Aquel cínico inolvidable que retrató Budd Schulberg en su novela Más dura será la caída se metió en el cuerpo de Humphrey Bogart. Luego alargó su rictus de fumador, clavó su mirada oblicua en algún lugar de la tarima y, como de costumbre, dijo entre dientes la más famosa de sus sentencias.

- Ochenta kilos son todo lo que hace falta para derribar a cualquier hombre.

Ochenta kilos de boxeador eran todo lo que hacía falta para derribar al voluminoso palurdo Toro Moreno, como habían bastado los ochenta y tantos de Clown Max Baer para derribar al campeón de laboratorio Primo Carnera, un forzudo de circo que se aplicaba a las tareas del gimnasio con la indiferencia de un viejo mulo: levantaba las balas de corcho con la disposición mecánica de un repartidor, saltaba a la comba con la gracia de un elefante y golpeaba el saco como quien pega a un fardo de algodón.

Por lo que hemos sabido después, el deporte es una concurrencia de modelos y analogías: así, por ejemplo, sesenta kilos son todo lo que hace falta para burlar a cualquier defensa central. Exactamente los que pesa Pablito Payaso Aimar.

Aunque en el planeta del fútbol, como en el ring, sobrepeso equivale a peso muerto, los entrenadores tienen una irremediable obsesión por el tonelaje. Prefieren burro grande, ande o no ande. Por eso se rodean de paquidermos que sólo saben resolver los problemas a trompazos. Pocos reconocen la supremacía del nervio sobre el músculo y muy pocos valoran en su justa medida los inconvenientes de la altura y la robustez. Nadie previene la dura caída de los gigantes.

Cuando Pablo llegó del River, algunos volvieron la cabeza para murmurar. Allí había alternado con Saviola, otro veloz animalito de área a quien los hinchas apodaban El Conejo por sus movimientos de roedor. ¿Valdrían para la competida Liga española? ¿Tendrían futuro ante gente como Hierro, Puyol o Naybet? Los fanáticos de la báscula seguían fascinados con el tamaño. En la duda, siempre preferirían a Martín Palermo y a otros potentes dinosaurios de última generación.

Hoy, Pablo es la respuesta y el contrapunto. Interpreta los códigos del juego con un raro sentido musical, pisa con un mismo cuidado el césped y la pelota y sólo se permite esa forma de violencia que llamamos rapidez.
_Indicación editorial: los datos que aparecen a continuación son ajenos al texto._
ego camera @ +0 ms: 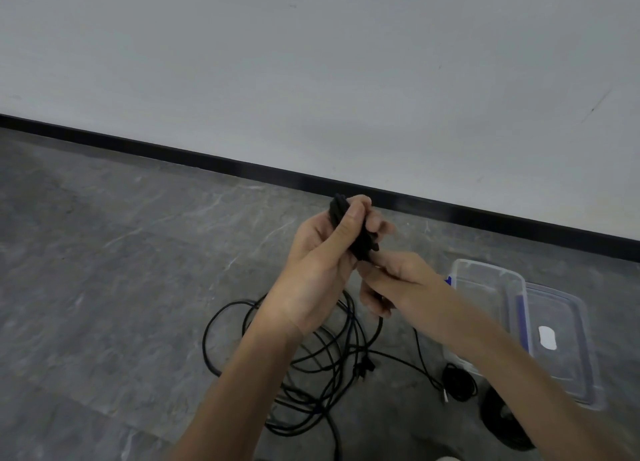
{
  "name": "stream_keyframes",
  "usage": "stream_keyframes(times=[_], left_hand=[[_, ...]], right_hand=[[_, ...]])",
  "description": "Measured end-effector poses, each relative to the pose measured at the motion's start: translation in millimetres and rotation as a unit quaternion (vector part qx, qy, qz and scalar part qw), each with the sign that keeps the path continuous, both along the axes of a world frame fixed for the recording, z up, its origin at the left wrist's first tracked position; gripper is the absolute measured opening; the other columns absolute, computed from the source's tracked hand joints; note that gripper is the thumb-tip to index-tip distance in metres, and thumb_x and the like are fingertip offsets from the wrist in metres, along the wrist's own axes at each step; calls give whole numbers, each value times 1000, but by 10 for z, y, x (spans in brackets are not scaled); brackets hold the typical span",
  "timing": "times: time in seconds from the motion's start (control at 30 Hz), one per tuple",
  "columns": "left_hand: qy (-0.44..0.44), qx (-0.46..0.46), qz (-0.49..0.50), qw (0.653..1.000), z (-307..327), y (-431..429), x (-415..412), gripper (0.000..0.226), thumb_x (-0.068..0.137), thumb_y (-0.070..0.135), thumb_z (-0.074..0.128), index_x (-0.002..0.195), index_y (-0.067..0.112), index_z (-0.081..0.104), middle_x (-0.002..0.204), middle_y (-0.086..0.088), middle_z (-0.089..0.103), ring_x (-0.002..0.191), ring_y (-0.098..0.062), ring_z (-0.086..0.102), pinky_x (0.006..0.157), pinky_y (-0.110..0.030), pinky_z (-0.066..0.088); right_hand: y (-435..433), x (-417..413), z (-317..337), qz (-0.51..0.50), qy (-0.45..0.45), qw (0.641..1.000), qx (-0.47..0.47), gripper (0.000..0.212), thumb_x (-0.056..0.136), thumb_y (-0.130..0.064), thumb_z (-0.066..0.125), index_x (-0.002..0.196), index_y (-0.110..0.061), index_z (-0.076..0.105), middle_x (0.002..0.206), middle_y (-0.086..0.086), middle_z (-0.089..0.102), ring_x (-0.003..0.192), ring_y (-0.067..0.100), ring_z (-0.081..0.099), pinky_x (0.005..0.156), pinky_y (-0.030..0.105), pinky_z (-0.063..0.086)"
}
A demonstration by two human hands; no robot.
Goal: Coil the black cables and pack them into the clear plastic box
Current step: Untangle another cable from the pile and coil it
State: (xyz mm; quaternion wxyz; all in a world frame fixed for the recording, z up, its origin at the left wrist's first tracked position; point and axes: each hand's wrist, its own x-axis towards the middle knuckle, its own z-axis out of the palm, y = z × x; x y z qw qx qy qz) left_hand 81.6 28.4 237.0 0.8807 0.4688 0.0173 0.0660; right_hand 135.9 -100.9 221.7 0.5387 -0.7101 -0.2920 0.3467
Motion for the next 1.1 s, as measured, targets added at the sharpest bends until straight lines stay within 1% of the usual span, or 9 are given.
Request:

Recorre el campo con una mezcla de agilidad, agudeza y elegancia que hace pensar indistintamente en los pájaros, las avispas y las libélulas.

Mientras otros se valen de su blindaje para prosperar, él, armado de sus plumas de jilguero, esquiva los troncos, vadea las corrientes, hace crujir los maderos y sólo aterriza para picotear. Sopla, ventila y oxigena.

Es al fútbol y a su equipo lo que el aire es al vuelo.